The histogram shows that *p*-values are uniformly distributed between 0 and 1. This makes sense if, for whatever threshold we want to use is, $x$, then we should get $x \times 100$ false positives. For example, if the threshold is 0.05, like it is here, then we should get 5% false positives and thus, 5% of the *p*-values should be < 0.05. If, on the other hand, the threshold is 0.1, then we should get 10% false positvies, and thus, 10% of the *p*-values should be < 0.10.

Now let's calculate the number of false positives, the number of *p*-values < 0.05...

In [None]:
num.false.positives = sum(p.values < 0.05)

num.false.positives

...and we see we got 501 false positives.

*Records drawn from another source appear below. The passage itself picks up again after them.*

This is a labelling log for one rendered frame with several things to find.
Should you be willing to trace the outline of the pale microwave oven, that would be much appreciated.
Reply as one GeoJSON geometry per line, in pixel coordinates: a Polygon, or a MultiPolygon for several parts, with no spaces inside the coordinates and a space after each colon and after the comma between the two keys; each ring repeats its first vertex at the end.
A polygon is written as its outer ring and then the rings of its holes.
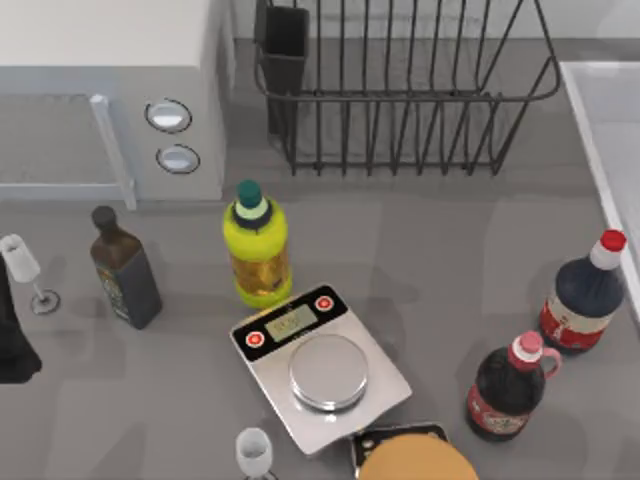
{"type": "Polygon", "coordinates": [[[137,205],[219,200],[234,75],[230,0],[0,0],[0,201],[124,203],[94,94],[109,99],[137,205]],[[147,123],[162,99],[190,110],[187,130],[147,123]],[[195,172],[156,163],[175,144],[198,153],[195,172]]]}

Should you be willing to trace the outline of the small microwave knob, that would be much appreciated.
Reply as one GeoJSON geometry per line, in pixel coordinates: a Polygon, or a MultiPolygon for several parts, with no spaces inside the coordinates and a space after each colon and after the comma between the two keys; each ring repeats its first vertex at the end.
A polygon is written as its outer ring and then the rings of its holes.
{"type": "Polygon", "coordinates": [[[175,144],[156,152],[156,163],[166,172],[174,175],[188,175],[195,172],[201,163],[196,151],[186,145],[175,144]]]}

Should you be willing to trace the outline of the dark bottle with red cap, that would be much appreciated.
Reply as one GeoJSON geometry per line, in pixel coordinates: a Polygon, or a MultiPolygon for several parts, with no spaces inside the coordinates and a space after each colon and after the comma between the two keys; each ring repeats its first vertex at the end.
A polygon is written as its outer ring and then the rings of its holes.
{"type": "Polygon", "coordinates": [[[549,345],[579,354],[599,342],[625,297],[620,265],[626,244],[623,231],[607,229],[586,256],[558,269],[539,315],[549,345]]]}

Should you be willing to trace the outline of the silver kitchen scale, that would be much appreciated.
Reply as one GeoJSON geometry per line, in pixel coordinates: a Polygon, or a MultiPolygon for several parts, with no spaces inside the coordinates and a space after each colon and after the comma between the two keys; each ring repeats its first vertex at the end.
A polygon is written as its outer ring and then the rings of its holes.
{"type": "Polygon", "coordinates": [[[230,339],[305,455],[364,430],[412,389],[329,284],[237,324],[230,339]]]}

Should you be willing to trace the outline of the large microwave knob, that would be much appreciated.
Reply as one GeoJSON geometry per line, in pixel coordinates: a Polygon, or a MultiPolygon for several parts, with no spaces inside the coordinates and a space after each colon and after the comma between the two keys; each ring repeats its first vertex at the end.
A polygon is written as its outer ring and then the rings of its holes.
{"type": "Polygon", "coordinates": [[[173,99],[148,103],[145,106],[144,117],[151,127],[167,134],[177,134],[187,130],[193,119],[190,110],[173,99]]]}

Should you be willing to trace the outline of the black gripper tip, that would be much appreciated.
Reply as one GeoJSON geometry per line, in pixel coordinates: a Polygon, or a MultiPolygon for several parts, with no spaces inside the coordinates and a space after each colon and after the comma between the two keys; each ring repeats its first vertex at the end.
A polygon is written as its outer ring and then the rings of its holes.
{"type": "Polygon", "coordinates": [[[16,315],[6,263],[0,255],[0,385],[25,384],[41,370],[41,358],[16,315]]]}

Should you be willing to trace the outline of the dark square bottle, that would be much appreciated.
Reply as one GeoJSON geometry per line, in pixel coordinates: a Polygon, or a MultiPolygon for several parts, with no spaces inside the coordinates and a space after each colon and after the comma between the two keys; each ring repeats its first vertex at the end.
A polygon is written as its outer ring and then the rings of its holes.
{"type": "Polygon", "coordinates": [[[91,219],[99,235],[91,245],[90,255],[112,310],[129,326],[143,330],[162,310],[144,246],[119,226],[112,207],[97,206],[91,219]]]}

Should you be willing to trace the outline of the black cutlery holder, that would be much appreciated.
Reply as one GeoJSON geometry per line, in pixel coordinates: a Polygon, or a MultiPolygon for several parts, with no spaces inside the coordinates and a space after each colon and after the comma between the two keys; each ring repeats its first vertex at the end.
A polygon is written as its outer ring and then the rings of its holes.
{"type": "Polygon", "coordinates": [[[288,110],[300,95],[308,57],[310,14],[306,8],[278,6],[272,0],[256,0],[254,41],[258,64],[266,82],[268,131],[287,131],[288,110]]]}

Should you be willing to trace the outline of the white stemmed glass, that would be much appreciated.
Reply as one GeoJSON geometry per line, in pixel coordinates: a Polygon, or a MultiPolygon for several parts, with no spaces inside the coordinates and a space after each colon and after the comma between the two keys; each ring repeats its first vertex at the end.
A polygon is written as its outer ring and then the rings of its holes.
{"type": "Polygon", "coordinates": [[[25,241],[17,234],[6,235],[0,238],[0,253],[12,278],[33,287],[31,311],[40,316],[54,313],[60,306],[60,296],[54,290],[39,286],[41,267],[25,241]]]}
{"type": "Polygon", "coordinates": [[[251,427],[241,431],[236,437],[235,454],[244,480],[279,480],[272,469],[272,442],[264,430],[251,427]]]}

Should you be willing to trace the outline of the yellow-green oil bottle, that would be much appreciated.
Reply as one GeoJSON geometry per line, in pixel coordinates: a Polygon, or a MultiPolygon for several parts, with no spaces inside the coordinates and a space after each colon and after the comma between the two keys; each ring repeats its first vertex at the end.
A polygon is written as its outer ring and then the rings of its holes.
{"type": "Polygon", "coordinates": [[[281,206],[264,195],[256,181],[244,180],[225,210],[222,230],[234,285],[243,302],[262,310],[284,301],[293,276],[288,222],[281,206]]]}

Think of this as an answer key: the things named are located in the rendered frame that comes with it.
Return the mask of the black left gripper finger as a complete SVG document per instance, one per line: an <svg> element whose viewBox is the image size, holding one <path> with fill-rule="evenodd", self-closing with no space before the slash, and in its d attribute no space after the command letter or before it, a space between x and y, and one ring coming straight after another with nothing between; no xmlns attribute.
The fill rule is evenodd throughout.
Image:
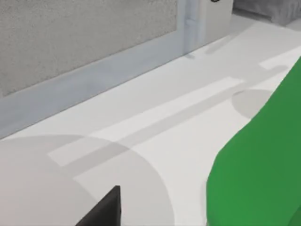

Now calculate the percentage of false positives, the percentage of *p*-values < 0.05...

In [None]:
num.false.positives / num.rand.datasets

...and we see that about 5% of the *p*-values resulted in false positives. So, things worked as expected and we got a bunch of false positives from multiple testing, even though we know that the Null Hypothesis is false.

# Bummer!

Now let's see what happens if we adjust those p-values to compensate for multiple testing.

----

# Adjusting *p*-values to compensate for multiple testing

Since we created a bunch of *p*-values when we know that the Null Hypothesis is true, it should be interesting to see how many of 501 that were < 0.05 remain < 0.05 after adjusting them for multple testing. In this example, we'll start by using the Holm correction...

In [None]:
## First, adjust the p-values with the holm correction
adjusted.p.values.holm <- p.adjust(p=p.values, method="holm")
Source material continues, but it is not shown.